[Dataset extract]
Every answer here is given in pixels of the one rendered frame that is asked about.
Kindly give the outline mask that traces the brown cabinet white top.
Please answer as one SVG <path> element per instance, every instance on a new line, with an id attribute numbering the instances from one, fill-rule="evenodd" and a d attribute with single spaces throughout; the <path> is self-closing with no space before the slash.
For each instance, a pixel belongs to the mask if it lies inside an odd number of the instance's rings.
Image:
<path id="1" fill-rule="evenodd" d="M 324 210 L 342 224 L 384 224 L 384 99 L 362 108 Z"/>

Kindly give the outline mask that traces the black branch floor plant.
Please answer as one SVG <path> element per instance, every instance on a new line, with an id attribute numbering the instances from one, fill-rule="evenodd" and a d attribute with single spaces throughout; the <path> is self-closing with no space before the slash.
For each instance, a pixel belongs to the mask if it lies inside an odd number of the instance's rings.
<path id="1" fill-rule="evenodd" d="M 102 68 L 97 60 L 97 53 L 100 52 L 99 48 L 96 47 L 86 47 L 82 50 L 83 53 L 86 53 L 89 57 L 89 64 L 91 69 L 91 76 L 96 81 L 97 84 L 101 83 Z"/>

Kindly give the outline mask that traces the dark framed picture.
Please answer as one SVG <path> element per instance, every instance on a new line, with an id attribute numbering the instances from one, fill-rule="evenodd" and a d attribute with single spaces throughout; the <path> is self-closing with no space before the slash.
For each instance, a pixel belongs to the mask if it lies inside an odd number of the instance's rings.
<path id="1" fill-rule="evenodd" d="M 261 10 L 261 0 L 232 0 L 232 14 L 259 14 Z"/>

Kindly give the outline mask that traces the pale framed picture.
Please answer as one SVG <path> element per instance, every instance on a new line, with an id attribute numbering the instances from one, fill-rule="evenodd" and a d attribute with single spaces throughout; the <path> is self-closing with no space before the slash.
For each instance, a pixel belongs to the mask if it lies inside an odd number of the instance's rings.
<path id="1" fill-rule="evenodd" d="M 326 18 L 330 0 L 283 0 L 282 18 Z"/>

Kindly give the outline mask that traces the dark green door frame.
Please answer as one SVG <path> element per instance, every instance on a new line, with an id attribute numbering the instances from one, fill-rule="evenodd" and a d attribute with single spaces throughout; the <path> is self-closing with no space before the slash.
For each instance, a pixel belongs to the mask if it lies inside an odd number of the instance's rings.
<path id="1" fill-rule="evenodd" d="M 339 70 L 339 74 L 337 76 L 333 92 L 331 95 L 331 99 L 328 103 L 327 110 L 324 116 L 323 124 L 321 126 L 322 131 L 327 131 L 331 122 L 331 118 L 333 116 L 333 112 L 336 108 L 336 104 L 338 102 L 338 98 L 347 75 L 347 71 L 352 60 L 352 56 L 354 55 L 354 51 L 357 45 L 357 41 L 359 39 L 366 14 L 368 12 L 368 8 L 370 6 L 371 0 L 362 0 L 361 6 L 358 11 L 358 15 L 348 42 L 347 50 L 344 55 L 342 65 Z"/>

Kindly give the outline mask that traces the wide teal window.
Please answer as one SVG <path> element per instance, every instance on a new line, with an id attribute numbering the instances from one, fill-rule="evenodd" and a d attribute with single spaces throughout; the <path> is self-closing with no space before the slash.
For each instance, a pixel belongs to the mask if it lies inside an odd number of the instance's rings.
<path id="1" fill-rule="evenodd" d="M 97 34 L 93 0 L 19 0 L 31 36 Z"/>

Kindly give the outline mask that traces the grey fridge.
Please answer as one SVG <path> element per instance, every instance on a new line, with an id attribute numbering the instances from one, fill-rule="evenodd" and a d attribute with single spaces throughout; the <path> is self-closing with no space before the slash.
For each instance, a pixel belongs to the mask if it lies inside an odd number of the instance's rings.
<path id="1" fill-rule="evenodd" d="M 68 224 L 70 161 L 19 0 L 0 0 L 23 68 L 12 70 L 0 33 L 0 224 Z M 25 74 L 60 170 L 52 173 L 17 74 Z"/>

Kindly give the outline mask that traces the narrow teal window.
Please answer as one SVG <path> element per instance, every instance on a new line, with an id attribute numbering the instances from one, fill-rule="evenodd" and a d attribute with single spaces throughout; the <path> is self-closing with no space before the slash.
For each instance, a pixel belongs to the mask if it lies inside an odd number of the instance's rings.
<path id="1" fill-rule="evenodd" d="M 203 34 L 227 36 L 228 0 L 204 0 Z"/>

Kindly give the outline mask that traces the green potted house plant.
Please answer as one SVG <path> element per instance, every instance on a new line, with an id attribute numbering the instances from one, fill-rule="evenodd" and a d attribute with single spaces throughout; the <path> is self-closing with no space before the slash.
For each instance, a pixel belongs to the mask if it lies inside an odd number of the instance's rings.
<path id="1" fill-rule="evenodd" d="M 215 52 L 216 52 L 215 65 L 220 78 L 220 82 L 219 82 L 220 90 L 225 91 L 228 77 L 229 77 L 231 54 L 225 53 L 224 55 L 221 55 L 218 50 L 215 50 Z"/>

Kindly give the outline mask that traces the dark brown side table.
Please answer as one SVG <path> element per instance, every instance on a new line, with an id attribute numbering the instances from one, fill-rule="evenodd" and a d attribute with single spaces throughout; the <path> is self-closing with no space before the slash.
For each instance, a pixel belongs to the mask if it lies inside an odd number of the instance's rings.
[/Dataset extract]
What is needed
Every record above is to be given again precisely.

Solution to this exercise
Every answer here is given in pixels of the one rendered frame that is asked about.
Kindly give the outline mask that traces the brown cabinet white top.
Please answer as one SVG <path> element per instance, every instance on a new line, with an id attribute numbering the instances from one, fill-rule="evenodd" and a d attribute with single spaces throughout; the <path> is self-closing with no space before the slash.
For each instance, a pixel belongs to the mask if it lies inside an odd number of the instance's rings.
Image:
<path id="1" fill-rule="evenodd" d="M 324 210 L 342 224 L 384 224 L 384 99 L 362 108 Z"/>

Kindly give the outline mask that traces the black branch floor plant.
Please answer as one SVG <path> element per instance, every instance on a new line, with an id attribute numbering the instances from one, fill-rule="evenodd" and a d attribute with single spaces throughout; the <path> is self-closing with no space before the slash.
For each instance, a pixel belongs to the mask if it lies inside an odd number of the instance's rings.
<path id="1" fill-rule="evenodd" d="M 102 68 L 97 60 L 97 53 L 100 52 L 99 48 L 96 47 L 86 47 L 82 50 L 83 53 L 86 53 L 89 57 L 89 64 L 91 69 L 91 76 L 96 81 L 97 84 L 101 83 Z"/>

Kindly give the outline mask that traces the dark framed picture.
Please answer as one SVG <path> element per instance, every instance on a new line, with an id attribute numbering the instances from one, fill-rule="evenodd" and a d attribute with single spaces throughout; the <path> is self-closing with no space before the slash.
For each instance, a pixel belongs to the mask if it lies inside an odd number of the instance's rings.
<path id="1" fill-rule="evenodd" d="M 261 10 L 261 0 L 232 0 L 232 14 L 259 14 Z"/>

Kindly give the outline mask that traces the pale framed picture.
Please answer as one SVG <path> element per instance, every instance on a new line, with an id attribute numbering the instances from one, fill-rule="evenodd" and a d attribute with single spaces throughout; the <path> is self-closing with no space before the slash.
For each instance, a pixel belongs to the mask if it lies inside an odd number of the instance's rings.
<path id="1" fill-rule="evenodd" d="M 326 18 L 330 0 L 283 0 L 282 18 Z"/>

Kindly give the outline mask that traces the dark green door frame.
Please answer as one SVG <path> element per instance, every instance on a new line, with an id attribute numbering the instances from one, fill-rule="evenodd" and a d attribute with single spaces throughout; the <path> is self-closing with no space before the slash.
For each instance, a pixel belongs to the mask if it lies inside an odd number of the instance's rings.
<path id="1" fill-rule="evenodd" d="M 339 70 L 339 74 L 337 76 L 333 92 L 331 95 L 331 99 L 328 103 L 327 110 L 324 116 L 323 124 L 321 126 L 322 131 L 327 131 L 331 122 L 331 118 L 333 116 L 333 112 L 336 108 L 336 104 L 338 102 L 338 98 L 347 75 L 347 71 L 352 60 L 352 56 L 354 55 L 354 51 L 357 45 L 357 41 L 359 39 L 366 14 L 368 12 L 368 8 L 370 6 L 371 0 L 362 0 L 361 6 L 358 11 L 358 15 L 348 42 L 347 50 L 344 55 L 342 65 Z"/>

Kindly give the outline mask that traces the wide teal window.
Please answer as one SVG <path> element per instance, every instance on a new line, with an id attribute numbering the instances from one, fill-rule="evenodd" and a d attribute with single spaces throughout; the <path> is self-closing with no space before the slash.
For each instance, a pixel belongs to the mask if it lies inside an odd number of the instance's rings.
<path id="1" fill-rule="evenodd" d="M 97 34 L 93 0 L 19 0 L 31 36 Z"/>

Kindly give the outline mask that traces the grey fridge.
Please answer as one SVG <path> element per instance, every instance on a new line, with an id attribute numbering the instances from one, fill-rule="evenodd" and a d attribute with single spaces throughout; the <path> is self-closing with no space before the slash.
For each instance, a pixel belongs to the mask if it lies inside an odd number of the instance's rings.
<path id="1" fill-rule="evenodd" d="M 68 224 L 70 161 L 19 0 L 0 0 L 23 68 L 12 70 L 0 33 L 0 224 Z M 25 74 L 60 170 L 52 173 L 17 74 Z"/>

Kindly give the outline mask that traces the narrow teal window.
Please answer as one SVG <path> element per instance, every instance on a new line, with an id attribute numbering the instances from one, fill-rule="evenodd" and a d attribute with single spaces throughout; the <path> is self-closing with no space before the slash.
For each instance, a pixel belongs to the mask if it lies inside an odd number of the instance's rings.
<path id="1" fill-rule="evenodd" d="M 203 34 L 227 36 L 228 0 L 204 0 Z"/>

Kindly give the outline mask that traces the green potted house plant.
Please answer as one SVG <path> element per instance, every instance on a new line, with an id attribute numbering the instances from one, fill-rule="evenodd" and a d attribute with single spaces throughout; the <path> is self-closing with no space before the slash.
For each instance, a pixel belongs to the mask if it lies inside an odd number of the instance's rings.
<path id="1" fill-rule="evenodd" d="M 215 52 L 216 52 L 215 65 L 220 78 L 220 82 L 219 82 L 220 90 L 225 91 L 228 77 L 229 77 L 231 54 L 225 53 L 224 55 L 221 55 L 218 50 L 215 50 Z"/>

Kindly give the outline mask that traces the dark brown side table.
Please answer as one SVG <path> element per instance, every instance on a new line, with an id attribute numbering the instances from one, fill-rule="evenodd" and a d attribute with single spaces throughout; the <path> is self-closing with no space before the slash.
For each instance, a pixel belongs to the mask if it lies inside an odd number of the instance's rings.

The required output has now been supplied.